Прошло, быть может, не более недели, как обложки журналов вновь взорвались скандальными снимками. Романтический ночной Рим; под ажурным фонарем — Мар в объятиях молодого аристократа и плэйбоя, графа Алессандро Леккио: одухотворенный поцелуй, прогулка в обнимку, ужин в ресторане. Ну и что, скажите на милость? Я и сама ужинала в обществе молодого человека, и тоже как-то шла с ним в обнимку, выпив лишнего… а уж целоваться даже с полузнакомыми (притом четыре раза — два при встрече и два при расставании) — это национальная испанская черта. Ну, а если и вспыхнула нежная привязанность — что с того? Нет же; зануды-репортеры бегут к дону Тапиесу и спрашивают, что он по этому поводу думает. Что будешь делать с такими? Говорил же он им, что они просто друзья! И с величественным снисхождением к человеческой глупости этот достойный человек опять объясняет им, как шкодливым детишкам, что Мар никогда не брала на себя обязательств перед ним, а потому у него нет и не может быть никаких к ней претензий; она свободна и может делать все, что ей только заблагорассудится.

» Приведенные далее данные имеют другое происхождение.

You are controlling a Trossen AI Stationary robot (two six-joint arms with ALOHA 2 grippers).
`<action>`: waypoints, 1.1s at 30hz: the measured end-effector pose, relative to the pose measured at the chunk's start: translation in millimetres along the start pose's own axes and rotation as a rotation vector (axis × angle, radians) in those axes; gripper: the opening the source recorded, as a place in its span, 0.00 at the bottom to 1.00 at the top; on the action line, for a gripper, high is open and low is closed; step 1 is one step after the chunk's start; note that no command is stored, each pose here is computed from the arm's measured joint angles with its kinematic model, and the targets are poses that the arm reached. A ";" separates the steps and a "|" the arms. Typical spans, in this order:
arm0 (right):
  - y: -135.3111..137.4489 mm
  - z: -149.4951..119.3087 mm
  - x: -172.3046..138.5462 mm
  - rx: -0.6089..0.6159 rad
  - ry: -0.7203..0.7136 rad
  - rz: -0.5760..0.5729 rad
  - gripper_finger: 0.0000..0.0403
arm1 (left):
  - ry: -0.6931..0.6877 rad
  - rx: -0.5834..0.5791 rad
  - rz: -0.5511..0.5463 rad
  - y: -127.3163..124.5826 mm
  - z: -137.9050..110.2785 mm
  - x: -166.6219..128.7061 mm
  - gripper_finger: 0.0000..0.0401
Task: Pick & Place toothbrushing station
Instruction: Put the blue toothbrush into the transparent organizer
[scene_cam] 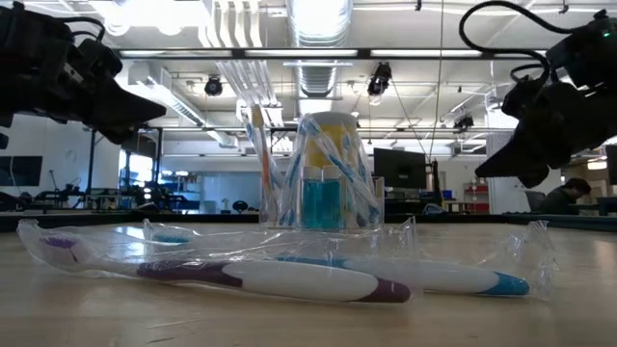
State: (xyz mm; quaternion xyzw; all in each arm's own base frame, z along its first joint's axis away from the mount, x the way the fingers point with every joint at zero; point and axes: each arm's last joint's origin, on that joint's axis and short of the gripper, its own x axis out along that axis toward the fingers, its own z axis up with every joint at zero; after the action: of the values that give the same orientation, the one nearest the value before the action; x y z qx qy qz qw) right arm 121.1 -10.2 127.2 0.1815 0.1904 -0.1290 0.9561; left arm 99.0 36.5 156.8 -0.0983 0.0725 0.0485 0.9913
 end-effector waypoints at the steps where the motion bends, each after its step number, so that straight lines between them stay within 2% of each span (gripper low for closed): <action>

Кстати, пару слов об этом графе Алессандро. В то время, когда я приехала в Барселону, по первому каналу национального телевидения шло еженедельное, весьма популярное шоу, которое вела Ана Обрегон — крашеная блондинка со стандартными параметрами, привлекательная, живая, лет сорока, очень охочая появляться в светской хронике журналов и телепередач, имеющая диплом биолога и карьеру второразрядной актрисы, дочь в прошлом тоже какой-то второразрядной актрисы, а вообще родители состоятельные. У нее был свой дом в престижной части Мадрида, где они и жили с графом Леккио и ребенком, мальчиком, которого она родила ему незадолго до того. Меж тем граф Леккио находился в состоянии бракоразводного процесса со своею женой, итальянской моделью Антонией дель Атте. С этой Антонией, а также с их совместным сыном, граф Леккио приехал в Испанию из Италии еще до того, как я приехала в Барселону; какое-то время спустя, но опять-таки до того, как я приехала в Барселону, у него завязался роман с Аной Обрегон, которой прежде не удавалось довести ни одного из своих многочисленных романов, как говорится, до венца.
Плодом романа Аны с графом Леккио явился очаровательный златокудрый малыш по имени Алекс; конечно же, пресса не обошла пару вниманием. В центральном журнале появляется многостраничный репортаж с фотографиями: Ана в объятиях графа, Ана с малышом в объятиях графа и т.д.; Ана откровенна с интервьюером и говорит о том, как они любят друг друга, как они счастливы, и что только злые козни Антонии дель Атте мешают им создать нормальную семью, то есть сочетаться законным браком. Следующий номер того же журнала помещает интервью уже с Антонией, фотографии ее и ребенка; она уверяет, что граф Алессандро — капризное и безответственное дитя, которое Ана просто купила, поскольку богата: сделала его управляющим собственного спортивного не то зала, не то клуба, а также купила ему «мерседес». И что никакой любви там нет и в помине. И что граф не платит алиментов собственному сыну. И все в этом же духе. Что правда, так это то, что у графа нет ни гроша, а Ана содержит его вполне прилично. Следующим номером интервьюируют самого графа, который говорит, что Антония требует за развод столько денег, сколько он не в состоянии заплатить, и что несправедливо, чтобы эту сумму выплачивала Ана из своих средств, поэтому-то развод и затягивается.